Павлик не все хорошо понимал, о чем говорила бабушка, но столько горя, столько сожаления о напрасно потраченной жизни слышал он в самом ее голосе, что готов был заплакать вместе с ней. Он молчал, тихонько поглаживал большую горячую руку, смотрел в слезящиеся глаза.
Вечерело. В кухне на полу кто-то словно расстелил вышитые багровым цветом половички и медленно передвигал их от одной стены к другой. Докрасна раскалились стекла маленького окна. Видимые в открытую дверь верхушки деревьев были охвачены светлым неподвижным пламенем. На пороге кухни топтались куры, и красивый «уводливый» петух, изогнув шею, боком заглядывал в дом.
— Это они пить просят, — сказала бабушка. — Пашенька, возьми ковшик, налей им в корытце водички… Пропитание-то они сами себе летом по лесу добывают, а попить близко негде… Налей…
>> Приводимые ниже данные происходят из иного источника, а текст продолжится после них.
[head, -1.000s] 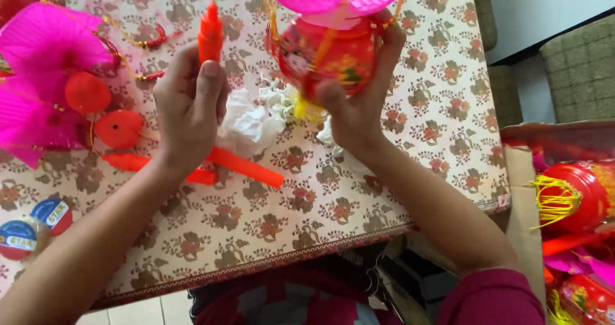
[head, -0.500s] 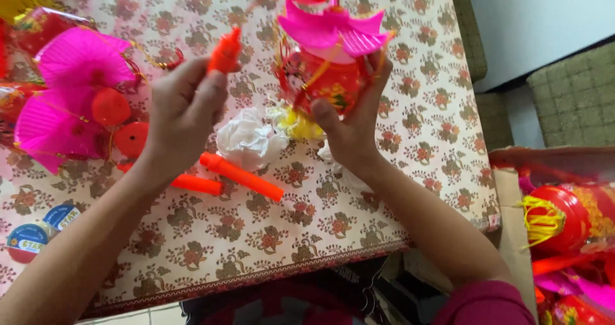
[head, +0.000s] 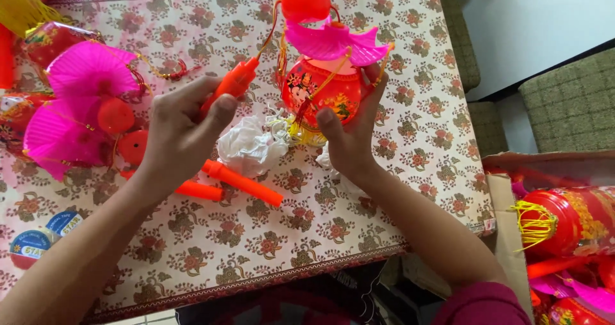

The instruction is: Assembling decorative lanterns by attaching plastic handles and light components and then organizing them into a box.

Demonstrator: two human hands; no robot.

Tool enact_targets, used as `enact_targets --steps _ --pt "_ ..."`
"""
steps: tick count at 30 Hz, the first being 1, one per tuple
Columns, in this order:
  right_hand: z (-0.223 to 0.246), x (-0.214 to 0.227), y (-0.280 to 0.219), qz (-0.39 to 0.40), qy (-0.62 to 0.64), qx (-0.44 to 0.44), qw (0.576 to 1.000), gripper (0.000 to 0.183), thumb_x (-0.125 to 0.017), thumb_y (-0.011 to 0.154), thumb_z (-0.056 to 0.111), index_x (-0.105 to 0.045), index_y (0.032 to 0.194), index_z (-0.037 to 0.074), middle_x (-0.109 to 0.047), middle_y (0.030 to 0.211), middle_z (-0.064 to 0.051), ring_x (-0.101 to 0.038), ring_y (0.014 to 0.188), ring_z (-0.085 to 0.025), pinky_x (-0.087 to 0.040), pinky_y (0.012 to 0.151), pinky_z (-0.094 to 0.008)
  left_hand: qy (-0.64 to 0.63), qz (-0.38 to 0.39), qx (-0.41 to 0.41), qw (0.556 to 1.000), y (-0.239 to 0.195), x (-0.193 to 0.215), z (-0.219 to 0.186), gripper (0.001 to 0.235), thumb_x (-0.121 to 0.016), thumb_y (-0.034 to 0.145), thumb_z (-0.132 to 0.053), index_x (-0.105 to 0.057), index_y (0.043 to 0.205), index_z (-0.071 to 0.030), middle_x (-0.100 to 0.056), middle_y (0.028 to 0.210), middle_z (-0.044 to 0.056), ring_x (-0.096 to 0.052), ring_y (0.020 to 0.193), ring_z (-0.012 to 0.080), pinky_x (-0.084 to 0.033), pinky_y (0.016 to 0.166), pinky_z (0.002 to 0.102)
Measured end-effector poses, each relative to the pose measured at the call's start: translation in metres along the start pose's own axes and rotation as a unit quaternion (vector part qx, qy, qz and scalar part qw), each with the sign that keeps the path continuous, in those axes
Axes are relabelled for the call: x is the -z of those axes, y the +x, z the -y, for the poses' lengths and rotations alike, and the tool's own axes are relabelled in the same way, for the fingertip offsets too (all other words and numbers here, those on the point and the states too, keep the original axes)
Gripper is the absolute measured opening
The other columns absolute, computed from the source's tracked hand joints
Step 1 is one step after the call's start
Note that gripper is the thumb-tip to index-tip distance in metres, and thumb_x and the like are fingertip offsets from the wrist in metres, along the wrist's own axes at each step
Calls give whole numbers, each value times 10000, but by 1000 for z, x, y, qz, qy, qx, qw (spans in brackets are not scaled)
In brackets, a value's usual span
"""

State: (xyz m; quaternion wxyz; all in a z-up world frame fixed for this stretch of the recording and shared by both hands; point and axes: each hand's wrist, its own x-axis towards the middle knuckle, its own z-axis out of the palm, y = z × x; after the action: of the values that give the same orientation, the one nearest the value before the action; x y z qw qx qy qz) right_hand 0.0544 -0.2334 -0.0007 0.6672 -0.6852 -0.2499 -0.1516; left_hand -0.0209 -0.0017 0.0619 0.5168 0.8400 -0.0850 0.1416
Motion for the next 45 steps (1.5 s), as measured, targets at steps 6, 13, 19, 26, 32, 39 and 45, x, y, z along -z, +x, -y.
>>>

Павлик вылил в долбленое деревянное корытце несколько ковшей воды, посмотрел, как куры с жадностью пьют, смешно запрокидывая головы, и снова вернулся к бабушке. И она опять успокоила его:
— Ничего, Пашенька, ничего… Я на болезни на всякие твердая, я им сроду не поддавалась…
Скосив глаз, Павлик смотрел, как медленно угасает день, и в сердце его росла тревога, еще неясная, неопределенная.
Дед не пришел ни ужинать, ни ночевать. Бабушка всю ночь спала плохо, много раз вставала пить. Павлик слышал, как звенел о край ведра жестяной ковшик, как плескалась вода и как бабушка пила гулкими, жадными глотками. Ночь тянулась медленно. То и дело принимался яростно лаять Пятнаш, и бабушка, бормоча что-то, подходила к двери и смотрела во двор, на опушку леса, где, как белые призраки, двигались столбы тумана.
— Спаси бог от лихого человека, — шептала она, возвращаясь в чулан.
Утром ей стало немного лучше.
— Ну, вот видишь, внучек, я тебе говорила: я против хворостей всяких твердая, двужильная.
Рано утром она подоила корову, а Павлик, который тоже не мог больше уснуть, помог ей отогнать Буренку на опушку и там привязать длинной веревкой к дереву.
— А зачем ты ее привязываешь, бабуся? Разве убежит?
— Сама-то не убежит. А лихих людей, Пашенька, по голодному времени больно уж много развелось. Пусти ее в лес, ее там обратают, отгонят куда в овраг и освежуют… Голод же…
Похлопотав по хозяйству, бабушка снова легла, опять у нее горячечным блеском заблестели глаза, опять движения стали суетливыми и испуганными. Она все шевелила, перебирала по одеялу руками, как будто хотела ощупью найти какую-то необходимую вещь.